A subsequent shortage of products on dispensary shelves showed that her concerns were well founded. Some companies reported that they have been forced to shut down for seven weeks or more. Some have laid off a majority of staff members, and are losing thousands of dollars of revenue.
BDS Analytics recently issued a study illustrating the economic damage. Their work found a July-through-September weekly cannabis sales average of $7.4 million. But then “in October’s first week, cannabis sales totaled $7.6 million. By the final week of the month, that figure had fallen to $6.0 million, a 21-percent decline.”

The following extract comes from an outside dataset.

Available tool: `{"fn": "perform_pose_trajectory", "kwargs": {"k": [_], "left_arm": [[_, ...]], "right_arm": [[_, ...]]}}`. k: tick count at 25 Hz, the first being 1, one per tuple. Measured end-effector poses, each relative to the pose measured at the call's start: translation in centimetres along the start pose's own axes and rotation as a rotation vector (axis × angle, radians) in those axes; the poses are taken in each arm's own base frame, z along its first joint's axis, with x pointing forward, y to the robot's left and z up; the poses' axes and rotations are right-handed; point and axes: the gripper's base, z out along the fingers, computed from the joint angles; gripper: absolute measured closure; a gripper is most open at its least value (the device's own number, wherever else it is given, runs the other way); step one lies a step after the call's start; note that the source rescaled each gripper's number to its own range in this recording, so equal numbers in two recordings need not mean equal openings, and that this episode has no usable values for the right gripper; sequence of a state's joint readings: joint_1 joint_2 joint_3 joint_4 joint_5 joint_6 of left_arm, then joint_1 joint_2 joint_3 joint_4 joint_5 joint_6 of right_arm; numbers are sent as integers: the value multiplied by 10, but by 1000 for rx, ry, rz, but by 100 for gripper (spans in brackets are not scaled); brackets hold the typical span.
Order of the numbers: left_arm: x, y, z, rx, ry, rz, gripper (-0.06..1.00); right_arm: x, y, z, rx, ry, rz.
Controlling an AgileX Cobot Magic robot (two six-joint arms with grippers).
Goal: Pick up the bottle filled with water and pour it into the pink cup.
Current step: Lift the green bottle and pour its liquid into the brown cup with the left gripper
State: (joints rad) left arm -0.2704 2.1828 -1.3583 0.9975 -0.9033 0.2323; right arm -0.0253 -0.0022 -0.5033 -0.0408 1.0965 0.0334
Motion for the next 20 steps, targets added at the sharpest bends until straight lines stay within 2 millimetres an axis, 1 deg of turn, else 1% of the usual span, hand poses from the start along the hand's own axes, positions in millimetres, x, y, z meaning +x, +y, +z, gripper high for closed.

The changes have had an effect on employment as well. One industry official who works with a wholesale distribution company told me: “Our company has spent the last 3 months bringing in close to zero revenue with a $25,000 per month overhead. The Oct.1 deadline, the packaging and labelling debacle, and the new testing requirements ended up essentially rendering 95% of the suppliers we were working with non-compliant, therefore leaving us with no product. Once the OLCC’s packaging and labelling deadline occurred, we saw almost all of the companies we work with come to a halt because they did not have compliant packaging and labelling, and the process to create and produce prototypes, get them approved, and push into full production with the new packaging was not an overnight process. It has been almost 3 months, and just this last week we finally saw two out of our 15 reputable and well-recognized Oregon cannabis brands come back online with new approved packaging. The rest are still waiting.”

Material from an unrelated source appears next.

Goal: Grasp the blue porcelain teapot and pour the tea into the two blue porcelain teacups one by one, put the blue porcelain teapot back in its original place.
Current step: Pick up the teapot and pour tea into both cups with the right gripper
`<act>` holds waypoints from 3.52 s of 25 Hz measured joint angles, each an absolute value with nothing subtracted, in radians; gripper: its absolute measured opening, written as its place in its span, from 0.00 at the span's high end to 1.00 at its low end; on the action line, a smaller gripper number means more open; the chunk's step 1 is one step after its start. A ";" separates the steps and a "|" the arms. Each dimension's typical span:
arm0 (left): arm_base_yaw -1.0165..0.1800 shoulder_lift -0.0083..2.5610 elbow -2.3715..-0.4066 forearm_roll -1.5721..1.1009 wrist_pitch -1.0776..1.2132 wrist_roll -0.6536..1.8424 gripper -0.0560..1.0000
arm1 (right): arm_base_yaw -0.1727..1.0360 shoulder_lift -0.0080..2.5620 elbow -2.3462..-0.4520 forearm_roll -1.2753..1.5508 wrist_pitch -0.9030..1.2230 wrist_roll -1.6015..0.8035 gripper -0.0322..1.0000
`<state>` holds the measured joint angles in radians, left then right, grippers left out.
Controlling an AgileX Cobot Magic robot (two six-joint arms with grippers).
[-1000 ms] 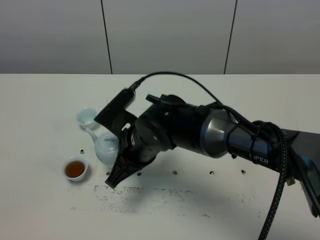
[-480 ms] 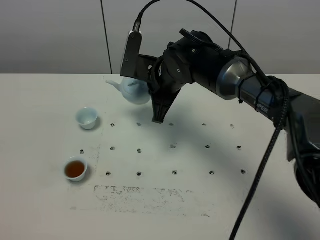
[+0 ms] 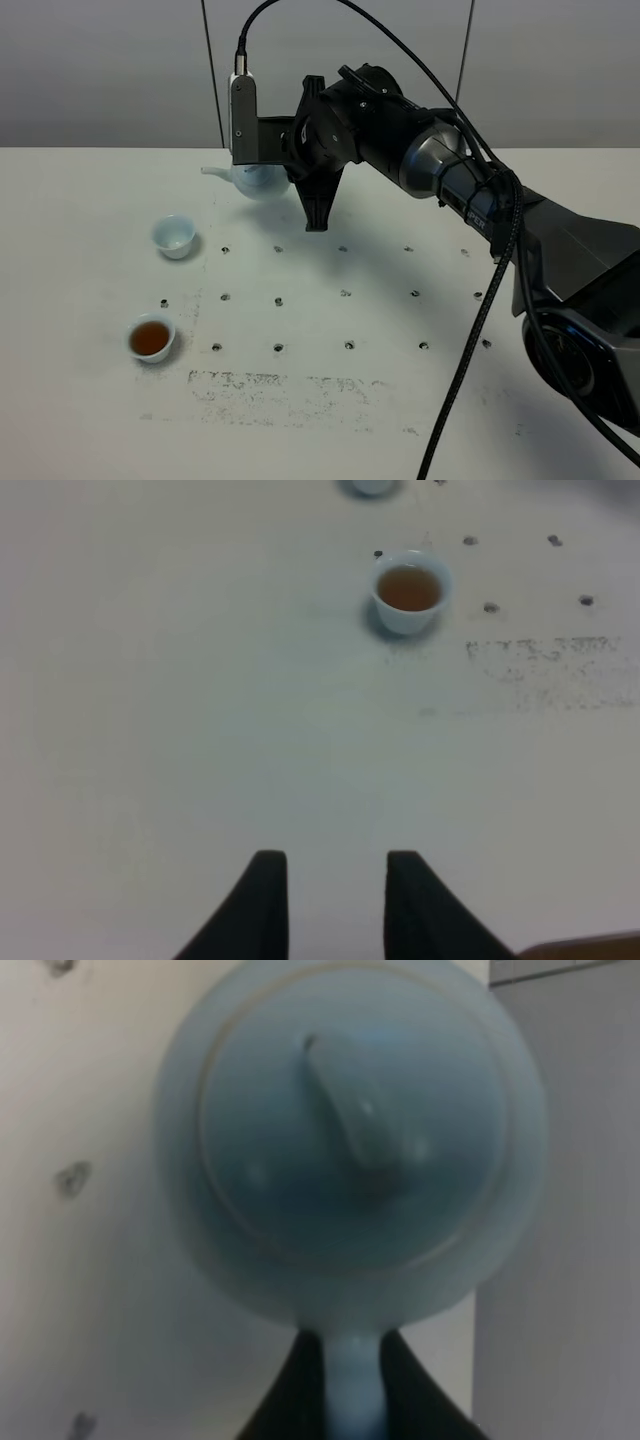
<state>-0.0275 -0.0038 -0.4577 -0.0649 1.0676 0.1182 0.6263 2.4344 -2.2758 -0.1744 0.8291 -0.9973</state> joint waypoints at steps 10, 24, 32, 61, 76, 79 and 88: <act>-0.027 -0.004 -0.458 -0.065 1.068 0.118 0.66 | 0.646 2.472 -2.282 -0.229 0.767 -1.074 0.90; -0.027 -0.004 -0.458 -0.065 1.068 0.118 0.66 | 0.711 2.507 -2.288 -0.338 0.688 -1.077 0.90; -0.027 -0.004 -0.458 -0.065 1.068 0.118 0.66 | 0.723 2.525 -2.288 -0.420 0.664 -1.077 0.90; -0.027 -0.004 -0.458 -0.065 1.068 0.118 0.66 | 0.752 2.556 -2.288 -0.694 0.618 -1.078 0.90; -0.027 -0.004 -0.458 -0.065 1.068 0.118 0.66 | 0.757 2.556 -2.288 -0.730 0.610 -1.138 0.90; -0.027 -0.004 -0.458 -0.065 1.068 0.118 0.66 | 0.759 2.556 -2.288 -0.741 0.599 -1.150 0.90; -0.027 -0.004 -0.458 -0.065 1.068 0.118 0.66 | 0.767 2.556 -2.288 -0.796 0.590 -1.168 0.90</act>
<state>-0.0275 -0.0038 -0.4577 -0.0649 1.0676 0.1182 0.7670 2.5560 -2.2880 -0.7960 0.5902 -1.1677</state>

A well-known Oregon processor also weighed in: “In September, we laid off 25+ employees” he wrote in an email. “In October, we lost 300K in revenue, with revenue in November down an additional 20-30%. We have hopes that December will be a better month, but we can only operate till December 31 without our new OLCC processor’s license. If we don’t have that by Jan. 1st, we are back to shutting down until we receive it.”
(Industry officials I contacted asked for anonymity based on business concerns. When a retail products company is perceived as faltering, it can have negative impacts on a company’s finances. Landlords and suppliers sometimes start demanding immediate cash payments. Leafly agreed to quote these official anonymously in order to get a true picture of what’s happening on the ground in Oregon.)
“This only benefits the black market,” processor added. “With the new testing fees, a gram of concentrate can easily retail for 40, 50 or 60$. That same gram, untested, will go for 10-20$ a gram. People vote with their wallets, and this is hurting processors, Dispensaries and the State, who are losing tax revenue when products can’t reach the shelves. That says nothing about the volume of calls we’ve had from patients needing our products for pain management and other serious health issues.”
An edibles maker, told me she had to shut down completely after Oct. 1st. “I’ve put my money and my family’s money into this, and even though our sales were growing every week, we were still just breaking even. The batch testing fees alone would place me into the red.”
I asked her if a temporary fix would be what she needed to reopen. “Frankly, no – I think I’m fucked no matter what they propose. Our fees went from 150$ to 3500$, and I simply don’t see how that leaves any room for small mom and pop businesses like mine to flourish, much less even operate.”